§ WHAT YOU NEED TO DO: Return each line of the listing that contains the string "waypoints".

§ SUPPLIED INFORMATION:

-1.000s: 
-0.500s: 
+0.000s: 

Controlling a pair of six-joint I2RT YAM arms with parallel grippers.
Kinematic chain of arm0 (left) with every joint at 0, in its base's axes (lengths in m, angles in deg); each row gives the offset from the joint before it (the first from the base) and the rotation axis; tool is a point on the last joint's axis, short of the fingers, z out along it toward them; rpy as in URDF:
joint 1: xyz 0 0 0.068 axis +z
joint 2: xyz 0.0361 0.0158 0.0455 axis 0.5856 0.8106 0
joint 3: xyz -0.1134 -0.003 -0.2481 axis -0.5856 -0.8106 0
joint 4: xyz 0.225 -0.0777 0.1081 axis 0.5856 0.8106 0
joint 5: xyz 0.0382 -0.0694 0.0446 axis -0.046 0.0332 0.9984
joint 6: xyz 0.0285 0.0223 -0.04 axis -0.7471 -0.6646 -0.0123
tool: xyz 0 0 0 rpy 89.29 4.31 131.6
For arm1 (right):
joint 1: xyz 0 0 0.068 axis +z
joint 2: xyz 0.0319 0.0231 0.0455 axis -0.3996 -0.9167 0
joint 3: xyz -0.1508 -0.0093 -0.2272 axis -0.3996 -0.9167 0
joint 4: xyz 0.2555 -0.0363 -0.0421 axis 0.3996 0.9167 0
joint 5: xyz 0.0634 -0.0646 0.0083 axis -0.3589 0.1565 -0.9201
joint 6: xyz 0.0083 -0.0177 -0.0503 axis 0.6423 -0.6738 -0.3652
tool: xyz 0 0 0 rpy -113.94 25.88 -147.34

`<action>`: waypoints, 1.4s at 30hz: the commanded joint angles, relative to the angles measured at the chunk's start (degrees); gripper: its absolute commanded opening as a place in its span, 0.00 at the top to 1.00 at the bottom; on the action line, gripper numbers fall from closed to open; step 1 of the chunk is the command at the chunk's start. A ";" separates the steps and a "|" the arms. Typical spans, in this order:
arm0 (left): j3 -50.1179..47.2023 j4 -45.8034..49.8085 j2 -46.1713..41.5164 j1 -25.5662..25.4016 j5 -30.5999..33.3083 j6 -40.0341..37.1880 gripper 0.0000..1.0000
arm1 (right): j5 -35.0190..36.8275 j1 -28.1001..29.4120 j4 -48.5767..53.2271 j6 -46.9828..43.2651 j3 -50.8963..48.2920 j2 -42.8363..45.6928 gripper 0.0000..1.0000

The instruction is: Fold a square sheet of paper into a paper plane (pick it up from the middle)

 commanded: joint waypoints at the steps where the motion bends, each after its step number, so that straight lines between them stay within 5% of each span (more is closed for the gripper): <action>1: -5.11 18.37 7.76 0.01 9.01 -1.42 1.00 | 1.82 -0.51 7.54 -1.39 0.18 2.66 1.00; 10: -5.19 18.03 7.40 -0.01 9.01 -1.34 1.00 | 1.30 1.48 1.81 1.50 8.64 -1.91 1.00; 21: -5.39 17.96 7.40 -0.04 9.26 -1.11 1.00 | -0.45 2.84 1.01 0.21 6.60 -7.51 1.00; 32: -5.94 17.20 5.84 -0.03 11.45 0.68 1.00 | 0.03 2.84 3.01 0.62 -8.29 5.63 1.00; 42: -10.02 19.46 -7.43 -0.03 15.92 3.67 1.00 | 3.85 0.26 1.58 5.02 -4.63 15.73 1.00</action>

§ OUTPUT OF THE TASK:
`<action>`: waypoints, 1.4s at 30hz: the commanded joint angles, relative to the angles measured at the chunk's start (degrees); gripper: its absolute commanded opening as a place in its span, 0.00 at the top to 1.00 at the bottom; on the action line, gripper numbers fall from closed to open; step 1 of the chunk is the command at the chunk's start. A ";" separates the steps and a "|" the arms. Typical spans, in this order:
 commanded: joint waypoints at the steps where the motion bends, each after its step number, so that straight lines between them stay within 5% of each span (more is closed for the gripper): <action>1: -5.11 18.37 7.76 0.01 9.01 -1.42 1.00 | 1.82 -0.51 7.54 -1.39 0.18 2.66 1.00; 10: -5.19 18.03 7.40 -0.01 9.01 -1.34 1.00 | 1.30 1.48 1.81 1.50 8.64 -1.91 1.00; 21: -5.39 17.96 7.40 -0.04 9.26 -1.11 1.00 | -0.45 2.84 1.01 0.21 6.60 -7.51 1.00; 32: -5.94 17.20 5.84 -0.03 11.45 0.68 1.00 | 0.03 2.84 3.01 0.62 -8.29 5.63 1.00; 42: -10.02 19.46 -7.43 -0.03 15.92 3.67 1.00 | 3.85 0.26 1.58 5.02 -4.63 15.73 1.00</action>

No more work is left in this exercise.